TO DO:
Write out the entries exactly, pictures excluded.

INPUT RECORDS:
[Start of Attachment]

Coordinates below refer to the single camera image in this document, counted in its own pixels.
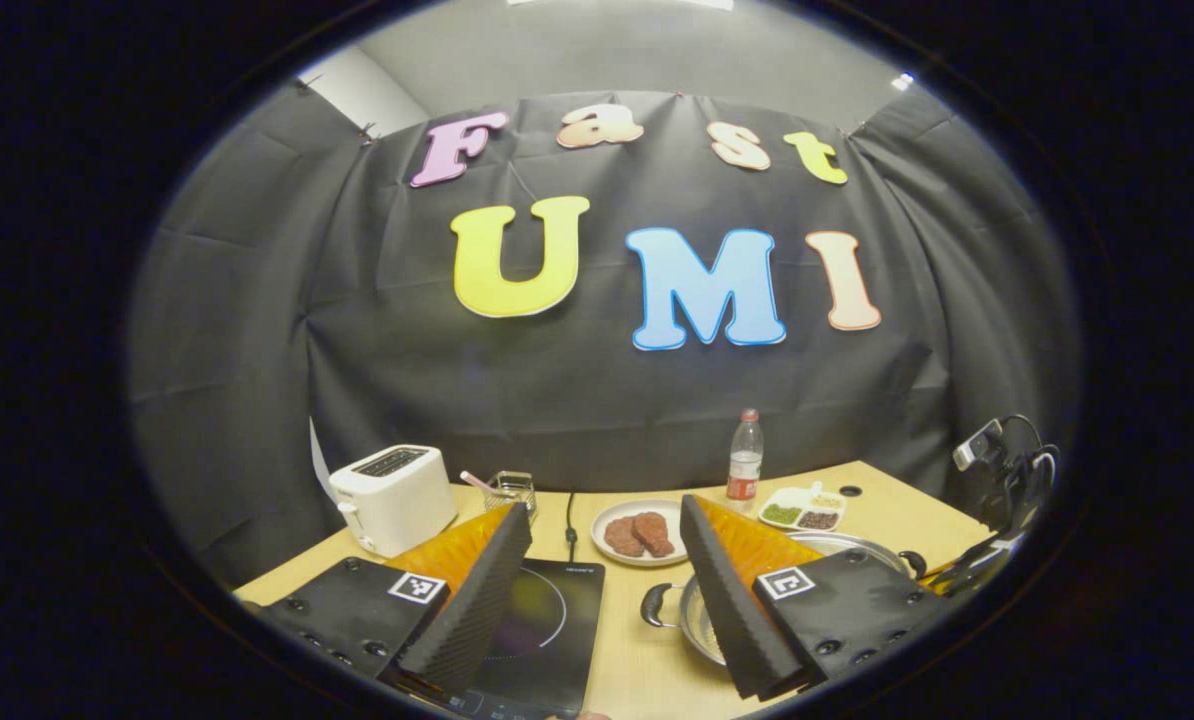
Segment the plastic bottle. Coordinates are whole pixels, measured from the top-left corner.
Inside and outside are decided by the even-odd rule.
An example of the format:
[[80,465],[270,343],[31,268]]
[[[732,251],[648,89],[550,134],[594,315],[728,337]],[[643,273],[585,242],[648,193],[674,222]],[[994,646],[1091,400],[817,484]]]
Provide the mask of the plastic bottle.
[[726,505],[737,512],[751,512],[761,478],[762,436],[757,411],[749,407],[739,416],[739,427],[730,442],[730,479]]

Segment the blue letter m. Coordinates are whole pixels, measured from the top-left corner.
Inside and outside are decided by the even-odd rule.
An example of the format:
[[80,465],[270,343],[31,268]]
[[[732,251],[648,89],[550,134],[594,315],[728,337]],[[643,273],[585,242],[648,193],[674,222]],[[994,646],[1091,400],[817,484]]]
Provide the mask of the blue letter m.
[[647,228],[624,240],[642,257],[646,322],[633,333],[641,350],[673,350],[685,345],[685,330],[673,320],[673,297],[702,343],[718,337],[726,304],[734,300],[734,319],[726,338],[736,345],[773,345],[784,339],[775,315],[770,283],[770,251],[775,241],[757,230],[731,230],[721,251],[703,266],[673,228]]

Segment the pot handle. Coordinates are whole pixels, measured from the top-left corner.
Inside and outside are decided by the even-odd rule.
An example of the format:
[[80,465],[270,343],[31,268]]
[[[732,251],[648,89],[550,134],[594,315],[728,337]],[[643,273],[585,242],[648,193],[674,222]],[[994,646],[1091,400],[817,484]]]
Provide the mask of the pot handle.
[[656,628],[676,628],[677,624],[660,621],[660,610],[664,607],[664,593],[669,592],[670,589],[682,587],[683,585],[660,583],[646,591],[646,597],[642,597],[642,620],[646,620],[646,624],[653,624]]
[[904,550],[899,553],[904,560],[907,560],[907,565],[912,566],[913,573],[917,574],[917,579],[922,579],[922,576],[927,573],[927,560],[924,556],[918,555],[916,550]]

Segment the stainless steel pot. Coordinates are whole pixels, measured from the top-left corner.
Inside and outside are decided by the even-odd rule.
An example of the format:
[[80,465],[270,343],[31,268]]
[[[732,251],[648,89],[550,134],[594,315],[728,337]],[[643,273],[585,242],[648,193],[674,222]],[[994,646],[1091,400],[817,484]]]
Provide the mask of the stainless steel pot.
[[[891,568],[899,571],[899,573],[910,574],[913,578],[921,578],[927,573],[927,561],[922,559],[922,555],[917,555],[916,552],[905,550],[894,553],[886,550],[885,547],[875,542],[866,541],[866,539],[844,536],[841,533],[823,533],[821,530],[789,533],[788,537],[812,548],[812,550],[821,552],[824,555],[833,555],[836,552],[858,548],[891,566]],[[664,623],[660,620],[660,610],[664,607],[664,593],[670,591],[670,589],[681,590],[681,624]],[[715,661],[716,665],[726,664],[726,660],[721,657],[718,634],[713,632],[712,620],[708,619],[708,610],[703,607],[703,596],[698,593],[696,577],[690,577],[684,585],[661,583],[648,589],[646,596],[642,597],[642,620],[646,620],[648,624],[656,626],[656,628],[681,628],[681,632],[685,633],[687,639],[689,639],[690,644],[698,652],[702,652],[708,659]]]

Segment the induction cooktop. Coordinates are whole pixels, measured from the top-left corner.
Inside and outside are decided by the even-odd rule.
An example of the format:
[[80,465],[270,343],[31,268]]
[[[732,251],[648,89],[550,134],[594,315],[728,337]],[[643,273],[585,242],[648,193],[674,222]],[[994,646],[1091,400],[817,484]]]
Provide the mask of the induction cooktop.
[[521,562],[486,661],[451,710],[488,720],[571,720],[584,706],[607,568],[596,562]]

[End of Attachment]

RESULT FOR THIS TASK:
Coordinates below refer to the single camera image in this document, counted in its own pixels.
Segment the plastic bottle. Coordinates are whole pixels, measured from the top-left corner.
Inside and outside are decided by the even-odd rule.
An example of the format:
[[80,465],[270,343],[31,268]]
[[[732,251],[648,89],[550,134],[594,315],[728,337]],[[643,273],[585,242],[648,193],[674,222]],[[994,646],[1091,400],[817,484]]]
Provide the mask of the plastic bottle.
[[726,505],[737,512],[751,512],[761,478],[762,436],[757,411],[749,407],[739,416],[739,427],[730,442],[730,479]]

Segment the blue letter m. Coordinates are whole pixels, measured from the top-left corner.
Inside and outside are decided by the even-odd rule.
An example of the format:
[[80,465],[270,343],[31,268]]
[[[732,251],[648,89],[550,134],[594,315],[728,337]],[[643,273],[585,242],[648,193],[674,222]],[[994,646],[1091,400],[817,484]]]
Provide the mask of the blue letter m.
[[647,228],[624,240],[642,257],[646,322],[633,333],[641,350],[673,350],[685,345],[685,330],[673,320],[673,297],[702,343],[718,337],[726,304],[734,300],[734,319],[726,338],[736,345],[773,345],[784,339],[775,315],[770,283],[770,251],[775,241],[757,230],[731,230],[721,251],[703,266],[673,228]]

Segment the pot handle. Coordinates are whole pixels, measured from the top-left corner.
Inside and outside are decided by the even-odd rule.
An example of the format:
[[80,465],[270,343],[31,268]]
[[[732,251],[648,89],[550,134],[594,315],[728,337]],[[643,273],[585,242],[648,193],[674,222]],[[994,646],[1091,400],[817,484]]]
Provide the mask of the pot handle.
[[656,628],[676,628],[677,624],[660,621],[660,610],[664,607],[664,593],[669,592],[670,589],[682,587],[683,585],[660,583],[646,591],[646,597],[642,597],[642,620],[646,620],[646,624],[653,624]]
[[904,550],[899,553],[904,560],[907,560],[907,565],[912,566],[913,573],[917,574],[917,579],[922,579],[922,576],[927,573],[927,560],[924,556],[918,555],[916,550]]

Segment the stainless steel pot. Coordinates are whole pixels, measured from the top-left corner.
Inside and outside are decided by the even-odd rule.
An example of the format:
[[80,465],[270,343],[31,268]]
[[[732,251],[648,89],[550,134],[594,315],[728,337]],[[643,273],[585,242],[648,193],[674,222]],[[994,646],[1091,400],[817,484]]]
Provide the mask of the stainless steel pot.
[[[891,568],[899,571],[899,573],[910,574],[913,578],[921,578],[927,573],[927,561],[922,559],[922,555],[917,555],[916,552],[905,550],[894,553],[886,550],[885,547],[875,542],[866,541],[866,539],[844,536],[841,533],[823,533],[821,530],[789,533],[788,537],[812,548],[812,550],[821,552],[824,555],[833,555],[836,552],[858,548],[891,566]],[[664,623],[660,620],[660,610],[664,607],[664,593],[670,591],[670,589],[681,590],[681,624]],[[715,661],[716,665],[726,664],[726,660],[721,657],[718,634],[713,632],[712,620],[708,619],[708,610],[703,607],[703,596],[698,593],[696,577],[690,577],[684,585],[661,583],[648,589],[646,596],[642,597],[642,620],[646,620],[648,624],[656,626],[656,628],[681,628],[681,632],[685,633],[687,639],[689,639],[690,644],[698,652],[702,652],[708,659]]]

Segment the induction cooktop. Coordinates are whole pixels, measured from the top-left corner.
Inside and outside are decided by the even-odd rule.
An example of the format:
[[80,465],[270,343],[31,268]]
[[[732,251],[648,89],[550,134],[594,315],[728,337]],[[643,273],[585,242],[648,193],[674,222]],[[994,646],[1091,400],[817,484]]]
Provide the mask of the induction cooktop.
[[521,562],[486,661],[451,710],[488,720],[571,720],[584,706],[607,568],[596,562]]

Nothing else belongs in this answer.